■ YOUR OBJECTIVE: Using the listing below, select the lines with the word "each" and copy them.

■ THE DATA:
--- START ---

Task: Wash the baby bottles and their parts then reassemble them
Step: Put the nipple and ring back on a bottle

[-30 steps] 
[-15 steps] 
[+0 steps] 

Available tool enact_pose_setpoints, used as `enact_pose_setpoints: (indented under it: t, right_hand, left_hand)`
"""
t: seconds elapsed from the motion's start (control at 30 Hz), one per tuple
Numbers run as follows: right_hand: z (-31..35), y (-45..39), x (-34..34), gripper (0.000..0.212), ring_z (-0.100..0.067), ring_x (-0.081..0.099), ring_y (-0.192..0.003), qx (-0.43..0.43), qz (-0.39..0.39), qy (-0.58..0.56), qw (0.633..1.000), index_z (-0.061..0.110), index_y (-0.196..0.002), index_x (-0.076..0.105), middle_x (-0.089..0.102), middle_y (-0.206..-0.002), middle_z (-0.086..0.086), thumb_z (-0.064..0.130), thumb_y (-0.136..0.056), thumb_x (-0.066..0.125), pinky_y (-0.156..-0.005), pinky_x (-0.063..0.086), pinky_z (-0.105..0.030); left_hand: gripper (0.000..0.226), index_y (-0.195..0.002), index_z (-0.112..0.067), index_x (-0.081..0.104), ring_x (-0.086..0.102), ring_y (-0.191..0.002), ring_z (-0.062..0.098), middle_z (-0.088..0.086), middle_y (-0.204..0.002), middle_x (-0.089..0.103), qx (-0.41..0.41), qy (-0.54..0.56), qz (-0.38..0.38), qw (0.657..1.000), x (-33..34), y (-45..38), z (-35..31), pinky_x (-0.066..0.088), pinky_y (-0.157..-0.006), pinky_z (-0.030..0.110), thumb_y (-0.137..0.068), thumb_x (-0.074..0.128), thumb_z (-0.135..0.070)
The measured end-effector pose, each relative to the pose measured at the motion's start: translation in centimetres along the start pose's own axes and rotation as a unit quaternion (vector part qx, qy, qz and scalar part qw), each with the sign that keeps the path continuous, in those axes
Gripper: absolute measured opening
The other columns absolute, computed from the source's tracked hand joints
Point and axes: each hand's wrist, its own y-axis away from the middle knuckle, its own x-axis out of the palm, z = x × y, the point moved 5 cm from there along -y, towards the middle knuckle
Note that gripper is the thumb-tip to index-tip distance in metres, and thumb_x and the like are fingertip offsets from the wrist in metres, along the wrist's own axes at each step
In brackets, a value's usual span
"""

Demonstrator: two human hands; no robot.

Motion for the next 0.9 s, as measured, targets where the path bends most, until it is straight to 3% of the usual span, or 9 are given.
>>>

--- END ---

■ RESPONSE BOX:
The measured end-effector pose, each relative to the pose measured at the motion's start: translation in centimetres along the start pose's own axes and rotation as a unit quaternion (vector part qx, qy, qz and scalar part qw), each with the sign that keeps the path continuous, in those axes
Point and axes: each hand's wrist, its own y-axis away from the middle knuckle, its own x-axis out of the palm, z = x × y, the point moved 5 cm from there along -y, towards the middle knuckle
Note that gripper is the thumb-tip to index-tip distance in metres, and thumb_x and the like are fingertip offsets from the wrist in metres, along the wrist's own axes at each step

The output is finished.